Indonesian President Susilo Bambang Yudhoyono has cut short a visit to Vietnam for a summit of Southeast Asian leaders because of the disasters, a diplomatic source said in Hanoi.

US President Barack Obama, who lived in Indonesia as a boy and is due to return there on an Asian tour next month, voiced his sadness over the deaths and pledged US help.

“As a friend of Indonesia, the United States stands ready to help in any way,” he said.

Asked whether the disasters could affect Obama’s visit, a White House spokesperson said: “I have not heard any expressed concern about any of those things impacting the trip.”

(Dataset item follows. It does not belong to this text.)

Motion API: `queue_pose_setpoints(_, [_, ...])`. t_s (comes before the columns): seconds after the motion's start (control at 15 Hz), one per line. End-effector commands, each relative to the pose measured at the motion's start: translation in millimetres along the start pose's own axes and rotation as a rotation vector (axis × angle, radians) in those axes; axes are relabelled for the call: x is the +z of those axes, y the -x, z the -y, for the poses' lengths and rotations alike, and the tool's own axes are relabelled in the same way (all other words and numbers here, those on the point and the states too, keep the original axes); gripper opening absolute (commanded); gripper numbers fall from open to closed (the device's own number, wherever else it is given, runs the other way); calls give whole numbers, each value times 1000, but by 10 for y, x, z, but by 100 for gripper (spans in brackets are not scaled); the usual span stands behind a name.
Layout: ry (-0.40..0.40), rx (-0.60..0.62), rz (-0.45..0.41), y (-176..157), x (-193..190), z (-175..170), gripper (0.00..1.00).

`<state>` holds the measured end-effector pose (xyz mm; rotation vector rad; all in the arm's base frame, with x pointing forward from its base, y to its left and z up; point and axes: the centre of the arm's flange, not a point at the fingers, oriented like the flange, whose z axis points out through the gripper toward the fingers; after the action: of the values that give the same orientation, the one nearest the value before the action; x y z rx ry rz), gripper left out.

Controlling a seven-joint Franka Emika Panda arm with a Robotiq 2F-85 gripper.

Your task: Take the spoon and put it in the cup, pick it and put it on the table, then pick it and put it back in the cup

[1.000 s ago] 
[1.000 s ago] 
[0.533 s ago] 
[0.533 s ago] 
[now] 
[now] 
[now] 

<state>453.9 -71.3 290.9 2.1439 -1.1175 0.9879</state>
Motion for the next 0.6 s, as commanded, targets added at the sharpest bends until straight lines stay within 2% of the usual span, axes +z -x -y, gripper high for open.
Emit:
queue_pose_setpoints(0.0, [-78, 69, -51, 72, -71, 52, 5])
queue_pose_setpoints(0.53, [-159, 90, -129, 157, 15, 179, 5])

The massive Indonesian archipelago straddles a region where the meeting of several continental plates causes high volcanic and seismic activity. It has the world’s largest number of active volcanoes and is shaken by thousands of earthquakes every year.

One Australian tour guide said on Tuesday his boat with 15 people aboard was destroyed by a “wall of white water” crashing into a bay after the undersea quake and said some had to cling to trees to survive.

“The bay we were in was several hundred metres across and the wall of white water was from one side to the other, it was quite scary,” Rick Hallet, who operates a charter-boat business, told Fairfax Radio Network.

Another group of nine Australian surfers was alive and well after going missing following the tsunami, officials said.

A 7,6-magnitude earthquake in September last year in Padang killed about 1 100 people while the 2004 Asian tsunami — triggered by a 9,3-magnitude quake off Sumatra — killed at least 168 000 people in Indonesia alone.

Less than 24 hours after the tsunami struck, Mount Merapi erupted with clouds of gas and molten lava, killing at least 25 people including a baby and a man known as the volcano’s traditional “gatekeeper”.

“We heard three explosions around 6pm (11am GMT) spewing volcanic material as high as 1,5km and sending heat clouds down the slopes,” said government volcanologist Surono.

Thousands of people fled in panic after the eruption, some covered in white ash, as officials with loudhailers tried to help them escape the area. Television footage showed long queues of trucks and cars.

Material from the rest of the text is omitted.